Она, не говоря ни слова, стоит и смотрит себе на туфельки с таким печальным выражением глаз, что даже виски замерзло бы в бутылке при виде ее лица. Потом вдруг подходит ко мне, обвивает мою шею руками и начинает меня целовать так, как будто это ее последняя ночь на земле, а я тот самый парень, который обучал Казанову искусству побеждать любую самую капризную блондинку.
Я никак не реагирую на это. Просто принимаю то, что мне ниспослано небом. Но вот она уже начинает плакать и громко всхлипывать, как будто у нее разрывается сердце.
– Лемми, я влипла по самое горло. Я никогда за свою жизнь не попадала в такие переделки. А как мне выползти из этой трясины – ума не приложу. И этот бедняга Ларви. Боюсь, что ему придется сидеть в своем проклятом Алькатраце, пока он не сгинет, и никто пальцем не пошевелит, чтобы его оттуда вызволить. Они даже не разрешают мне с ним переписываться. У меня одна надежда на тебя, потому что у тебя доброе сердце и ты самый красивый малый, которого я когда-либо встречала. Так что из любви ко мне поимей совесть и помоги нам.
– О'кей. – Я снимаю ее руки с моей шеи и начинаю оттирать носовым платком помаду со своих губ. Она стоит так близко ко мне, что я просто задыхаюсь от ее духов. В душе я думаю, что Джуанелла – настоящая артистка высокого класса и что, если бы этот самый Конфуций встретился бы с ней, он бы придумал еще тысячу новых изречений об опасности, таящейся в таких красотках.

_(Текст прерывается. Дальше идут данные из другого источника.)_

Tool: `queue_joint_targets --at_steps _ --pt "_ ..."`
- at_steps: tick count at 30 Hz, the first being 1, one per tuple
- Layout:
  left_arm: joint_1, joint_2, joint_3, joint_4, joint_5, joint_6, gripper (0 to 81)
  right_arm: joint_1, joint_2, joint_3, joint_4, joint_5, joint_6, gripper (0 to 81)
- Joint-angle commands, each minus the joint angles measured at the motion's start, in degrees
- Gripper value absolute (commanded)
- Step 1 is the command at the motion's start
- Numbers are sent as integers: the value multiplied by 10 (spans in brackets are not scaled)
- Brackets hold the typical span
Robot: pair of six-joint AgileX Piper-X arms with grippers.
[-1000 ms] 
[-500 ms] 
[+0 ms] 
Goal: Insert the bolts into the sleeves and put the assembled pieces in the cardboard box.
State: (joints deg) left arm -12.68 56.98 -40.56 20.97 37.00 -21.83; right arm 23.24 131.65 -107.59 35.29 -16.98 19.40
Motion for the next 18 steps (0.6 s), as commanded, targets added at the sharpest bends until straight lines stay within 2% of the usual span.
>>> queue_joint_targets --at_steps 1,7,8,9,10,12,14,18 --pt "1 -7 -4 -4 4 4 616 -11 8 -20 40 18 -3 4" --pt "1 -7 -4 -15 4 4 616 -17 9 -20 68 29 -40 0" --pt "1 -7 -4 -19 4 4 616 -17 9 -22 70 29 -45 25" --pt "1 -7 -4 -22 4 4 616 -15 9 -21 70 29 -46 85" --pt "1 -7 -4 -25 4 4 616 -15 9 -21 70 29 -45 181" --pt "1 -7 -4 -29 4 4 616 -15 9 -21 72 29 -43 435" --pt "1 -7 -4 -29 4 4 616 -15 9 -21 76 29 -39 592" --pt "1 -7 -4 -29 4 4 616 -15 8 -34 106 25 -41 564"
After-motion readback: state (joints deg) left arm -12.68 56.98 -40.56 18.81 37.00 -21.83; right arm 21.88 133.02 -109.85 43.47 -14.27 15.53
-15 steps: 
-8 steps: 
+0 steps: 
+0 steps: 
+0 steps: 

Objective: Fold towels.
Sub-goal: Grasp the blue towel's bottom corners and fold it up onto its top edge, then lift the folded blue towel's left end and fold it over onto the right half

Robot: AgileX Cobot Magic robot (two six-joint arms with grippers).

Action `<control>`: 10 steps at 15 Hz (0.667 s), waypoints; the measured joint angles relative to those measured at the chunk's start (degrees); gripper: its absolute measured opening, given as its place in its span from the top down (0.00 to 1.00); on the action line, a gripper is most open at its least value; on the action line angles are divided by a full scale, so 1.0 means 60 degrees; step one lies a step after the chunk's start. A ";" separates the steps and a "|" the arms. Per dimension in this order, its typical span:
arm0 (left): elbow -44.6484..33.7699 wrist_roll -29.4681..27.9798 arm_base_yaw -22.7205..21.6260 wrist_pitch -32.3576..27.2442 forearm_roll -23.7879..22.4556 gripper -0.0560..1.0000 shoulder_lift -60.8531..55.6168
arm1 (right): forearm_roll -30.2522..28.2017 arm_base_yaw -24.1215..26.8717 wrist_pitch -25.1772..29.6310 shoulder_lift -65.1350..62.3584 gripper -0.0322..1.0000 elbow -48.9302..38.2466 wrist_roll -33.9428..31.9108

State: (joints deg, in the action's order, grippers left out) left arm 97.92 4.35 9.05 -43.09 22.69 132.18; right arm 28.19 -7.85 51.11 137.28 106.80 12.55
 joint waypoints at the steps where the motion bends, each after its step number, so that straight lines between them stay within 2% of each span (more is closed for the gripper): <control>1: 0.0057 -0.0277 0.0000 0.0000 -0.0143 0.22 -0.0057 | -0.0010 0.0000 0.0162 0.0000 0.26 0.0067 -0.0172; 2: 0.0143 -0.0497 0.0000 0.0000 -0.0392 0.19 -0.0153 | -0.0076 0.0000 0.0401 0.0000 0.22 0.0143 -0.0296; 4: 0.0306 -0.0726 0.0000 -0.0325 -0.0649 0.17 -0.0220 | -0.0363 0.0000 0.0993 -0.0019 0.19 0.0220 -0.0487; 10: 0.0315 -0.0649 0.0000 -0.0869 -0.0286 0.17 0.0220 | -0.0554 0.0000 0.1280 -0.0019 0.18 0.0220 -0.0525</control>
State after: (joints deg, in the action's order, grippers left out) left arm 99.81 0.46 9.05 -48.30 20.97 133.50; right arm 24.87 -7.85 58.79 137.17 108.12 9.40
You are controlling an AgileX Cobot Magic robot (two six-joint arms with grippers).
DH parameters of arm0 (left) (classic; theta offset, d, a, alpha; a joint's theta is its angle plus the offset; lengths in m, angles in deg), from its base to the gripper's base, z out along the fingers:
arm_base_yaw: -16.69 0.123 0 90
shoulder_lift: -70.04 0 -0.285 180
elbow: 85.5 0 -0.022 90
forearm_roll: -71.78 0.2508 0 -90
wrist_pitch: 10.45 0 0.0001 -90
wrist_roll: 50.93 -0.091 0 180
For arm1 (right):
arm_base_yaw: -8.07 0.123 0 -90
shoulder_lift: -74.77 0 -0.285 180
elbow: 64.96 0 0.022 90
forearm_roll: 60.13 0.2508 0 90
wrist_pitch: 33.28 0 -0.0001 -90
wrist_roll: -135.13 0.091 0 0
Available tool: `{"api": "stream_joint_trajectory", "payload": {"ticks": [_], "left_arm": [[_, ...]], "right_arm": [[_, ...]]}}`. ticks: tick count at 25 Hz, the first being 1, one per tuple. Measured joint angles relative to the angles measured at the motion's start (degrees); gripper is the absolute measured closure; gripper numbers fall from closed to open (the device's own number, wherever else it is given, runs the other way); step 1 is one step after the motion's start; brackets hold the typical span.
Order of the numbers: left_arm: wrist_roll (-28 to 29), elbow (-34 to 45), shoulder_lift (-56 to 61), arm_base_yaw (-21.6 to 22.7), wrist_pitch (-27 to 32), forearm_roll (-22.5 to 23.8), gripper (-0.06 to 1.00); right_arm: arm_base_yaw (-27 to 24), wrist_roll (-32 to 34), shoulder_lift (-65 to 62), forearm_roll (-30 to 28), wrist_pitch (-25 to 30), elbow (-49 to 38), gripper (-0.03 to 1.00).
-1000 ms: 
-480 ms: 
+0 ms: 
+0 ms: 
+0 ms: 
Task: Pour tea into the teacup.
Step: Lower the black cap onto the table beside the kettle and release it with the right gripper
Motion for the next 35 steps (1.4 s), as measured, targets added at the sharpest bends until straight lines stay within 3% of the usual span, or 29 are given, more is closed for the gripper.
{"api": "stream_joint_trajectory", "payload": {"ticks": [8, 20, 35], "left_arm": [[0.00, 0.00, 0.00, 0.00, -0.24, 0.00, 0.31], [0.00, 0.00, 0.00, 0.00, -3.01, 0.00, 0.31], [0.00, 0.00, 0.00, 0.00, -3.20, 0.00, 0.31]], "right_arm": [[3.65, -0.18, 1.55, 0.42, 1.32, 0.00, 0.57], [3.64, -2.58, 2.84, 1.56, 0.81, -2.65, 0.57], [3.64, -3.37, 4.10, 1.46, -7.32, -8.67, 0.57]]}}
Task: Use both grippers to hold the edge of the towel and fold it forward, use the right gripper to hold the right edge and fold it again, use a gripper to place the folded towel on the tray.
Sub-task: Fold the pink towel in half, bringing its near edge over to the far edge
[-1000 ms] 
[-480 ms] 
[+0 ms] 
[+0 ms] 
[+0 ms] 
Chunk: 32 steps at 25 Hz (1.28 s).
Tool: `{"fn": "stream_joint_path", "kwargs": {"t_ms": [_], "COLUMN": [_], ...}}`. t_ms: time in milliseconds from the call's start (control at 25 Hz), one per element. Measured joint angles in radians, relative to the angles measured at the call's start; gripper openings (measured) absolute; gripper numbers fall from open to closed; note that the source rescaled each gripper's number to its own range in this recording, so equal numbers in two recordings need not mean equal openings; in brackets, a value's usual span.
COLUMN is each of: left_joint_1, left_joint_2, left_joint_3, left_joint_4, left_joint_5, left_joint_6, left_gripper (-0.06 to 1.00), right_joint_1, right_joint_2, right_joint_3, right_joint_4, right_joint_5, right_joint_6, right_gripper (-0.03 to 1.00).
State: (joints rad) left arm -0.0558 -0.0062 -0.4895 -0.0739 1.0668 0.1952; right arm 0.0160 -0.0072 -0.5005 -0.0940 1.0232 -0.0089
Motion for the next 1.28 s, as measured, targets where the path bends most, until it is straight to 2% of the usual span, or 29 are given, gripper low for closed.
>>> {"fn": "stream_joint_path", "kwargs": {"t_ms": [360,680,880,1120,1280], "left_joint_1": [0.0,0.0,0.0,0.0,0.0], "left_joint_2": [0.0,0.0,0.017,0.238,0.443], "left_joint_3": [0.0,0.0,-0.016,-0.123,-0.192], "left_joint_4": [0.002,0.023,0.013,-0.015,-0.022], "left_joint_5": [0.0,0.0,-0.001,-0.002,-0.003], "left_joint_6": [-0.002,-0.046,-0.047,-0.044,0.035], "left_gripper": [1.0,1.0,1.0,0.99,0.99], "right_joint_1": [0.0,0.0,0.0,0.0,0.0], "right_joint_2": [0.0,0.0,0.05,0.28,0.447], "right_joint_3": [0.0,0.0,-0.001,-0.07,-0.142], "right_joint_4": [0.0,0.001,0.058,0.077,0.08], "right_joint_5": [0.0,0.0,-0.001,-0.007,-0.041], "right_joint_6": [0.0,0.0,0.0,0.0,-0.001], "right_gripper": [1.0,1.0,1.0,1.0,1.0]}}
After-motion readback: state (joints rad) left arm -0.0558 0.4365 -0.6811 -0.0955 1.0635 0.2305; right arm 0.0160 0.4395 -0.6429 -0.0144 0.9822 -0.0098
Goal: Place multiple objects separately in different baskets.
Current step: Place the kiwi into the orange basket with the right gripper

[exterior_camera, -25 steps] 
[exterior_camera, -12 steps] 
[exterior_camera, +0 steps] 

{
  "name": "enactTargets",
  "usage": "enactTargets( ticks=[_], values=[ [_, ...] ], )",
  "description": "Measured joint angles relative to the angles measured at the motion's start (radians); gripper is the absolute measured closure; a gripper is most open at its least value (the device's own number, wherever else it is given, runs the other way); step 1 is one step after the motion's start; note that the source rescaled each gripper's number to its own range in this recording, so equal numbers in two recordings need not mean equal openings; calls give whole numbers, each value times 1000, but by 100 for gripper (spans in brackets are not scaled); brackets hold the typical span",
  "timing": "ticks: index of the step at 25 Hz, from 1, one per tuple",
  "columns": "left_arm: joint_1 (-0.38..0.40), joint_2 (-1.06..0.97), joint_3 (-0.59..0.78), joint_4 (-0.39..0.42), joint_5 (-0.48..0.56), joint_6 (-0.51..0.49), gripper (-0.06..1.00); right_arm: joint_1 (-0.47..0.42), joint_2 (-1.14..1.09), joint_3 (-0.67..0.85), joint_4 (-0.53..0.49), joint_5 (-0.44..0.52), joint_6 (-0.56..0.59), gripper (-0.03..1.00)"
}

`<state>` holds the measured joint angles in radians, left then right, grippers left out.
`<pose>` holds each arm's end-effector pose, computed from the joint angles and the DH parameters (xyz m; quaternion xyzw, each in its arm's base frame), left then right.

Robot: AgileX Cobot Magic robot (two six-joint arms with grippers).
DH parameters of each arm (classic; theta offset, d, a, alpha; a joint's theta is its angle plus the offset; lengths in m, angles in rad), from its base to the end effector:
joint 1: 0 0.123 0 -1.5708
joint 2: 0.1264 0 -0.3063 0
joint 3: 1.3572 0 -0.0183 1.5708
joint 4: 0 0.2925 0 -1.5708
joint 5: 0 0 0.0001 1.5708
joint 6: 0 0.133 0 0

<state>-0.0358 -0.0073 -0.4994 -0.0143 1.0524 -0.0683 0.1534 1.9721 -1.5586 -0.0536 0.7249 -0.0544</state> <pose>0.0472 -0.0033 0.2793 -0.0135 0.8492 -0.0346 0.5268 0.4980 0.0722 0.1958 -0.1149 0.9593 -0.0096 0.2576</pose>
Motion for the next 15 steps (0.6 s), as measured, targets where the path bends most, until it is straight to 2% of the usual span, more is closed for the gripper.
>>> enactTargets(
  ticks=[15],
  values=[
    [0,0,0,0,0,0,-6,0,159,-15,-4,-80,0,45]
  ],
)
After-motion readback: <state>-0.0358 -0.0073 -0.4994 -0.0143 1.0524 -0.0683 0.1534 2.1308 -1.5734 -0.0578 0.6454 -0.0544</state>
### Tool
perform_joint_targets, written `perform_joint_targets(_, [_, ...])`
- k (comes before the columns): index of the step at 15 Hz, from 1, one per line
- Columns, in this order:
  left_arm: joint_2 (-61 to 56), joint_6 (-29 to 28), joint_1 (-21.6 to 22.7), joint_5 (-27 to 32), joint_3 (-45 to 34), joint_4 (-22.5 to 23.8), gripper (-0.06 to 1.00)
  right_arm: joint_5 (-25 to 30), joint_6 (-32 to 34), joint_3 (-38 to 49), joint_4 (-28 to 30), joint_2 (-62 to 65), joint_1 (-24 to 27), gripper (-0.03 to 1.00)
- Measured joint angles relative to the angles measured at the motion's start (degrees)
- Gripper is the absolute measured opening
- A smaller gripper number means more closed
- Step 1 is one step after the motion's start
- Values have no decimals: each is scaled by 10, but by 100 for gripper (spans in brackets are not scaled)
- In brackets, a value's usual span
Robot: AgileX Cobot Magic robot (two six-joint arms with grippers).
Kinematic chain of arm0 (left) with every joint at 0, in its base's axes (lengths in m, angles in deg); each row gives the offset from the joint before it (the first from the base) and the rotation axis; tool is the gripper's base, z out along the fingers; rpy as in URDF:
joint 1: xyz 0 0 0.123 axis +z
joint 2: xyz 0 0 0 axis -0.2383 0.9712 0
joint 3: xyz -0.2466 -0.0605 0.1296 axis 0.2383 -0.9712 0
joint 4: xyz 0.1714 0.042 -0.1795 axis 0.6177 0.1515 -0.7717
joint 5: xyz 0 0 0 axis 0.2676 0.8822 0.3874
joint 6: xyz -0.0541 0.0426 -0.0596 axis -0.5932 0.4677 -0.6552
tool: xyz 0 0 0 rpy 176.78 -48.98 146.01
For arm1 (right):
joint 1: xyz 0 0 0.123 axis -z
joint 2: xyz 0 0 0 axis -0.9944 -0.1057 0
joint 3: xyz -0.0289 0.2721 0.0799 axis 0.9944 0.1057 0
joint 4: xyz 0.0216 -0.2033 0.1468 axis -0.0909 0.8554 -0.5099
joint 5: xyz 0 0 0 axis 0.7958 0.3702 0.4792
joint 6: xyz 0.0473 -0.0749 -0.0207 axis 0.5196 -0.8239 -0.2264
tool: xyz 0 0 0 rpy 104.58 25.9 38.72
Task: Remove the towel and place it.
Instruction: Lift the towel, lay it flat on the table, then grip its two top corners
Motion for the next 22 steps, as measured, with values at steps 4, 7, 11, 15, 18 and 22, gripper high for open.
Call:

– О'кей, милочка, – повторяю я, – только должен тебе сказать, что, по-моему мнению, тут сейчас не место и не время для откровенных разговоров. Однако если ты ждешь от меня помощи в этом деле, то я не отказываюсь, но при одном условии, что ты расскажешь мне обо всем откровенно – с самого начала и до конца без всяких глупостей. Ну, а если ты попробуешь со мной опять выкидывать свои глупые шуточки, то я с тобой заговорю иначе. Так что тогда тебе месяца на три придется садиться на казенные харчи. И будь уверена, что твой Ларви заработает еще один срок после того, как отбудет этот. Ты знаешь, что я располагаю достаточными для этого материалами. Итак, мы договорились?
Она вытаскивает из сумочки маленький обшитый кружевами платочек и вытирает себе глаза.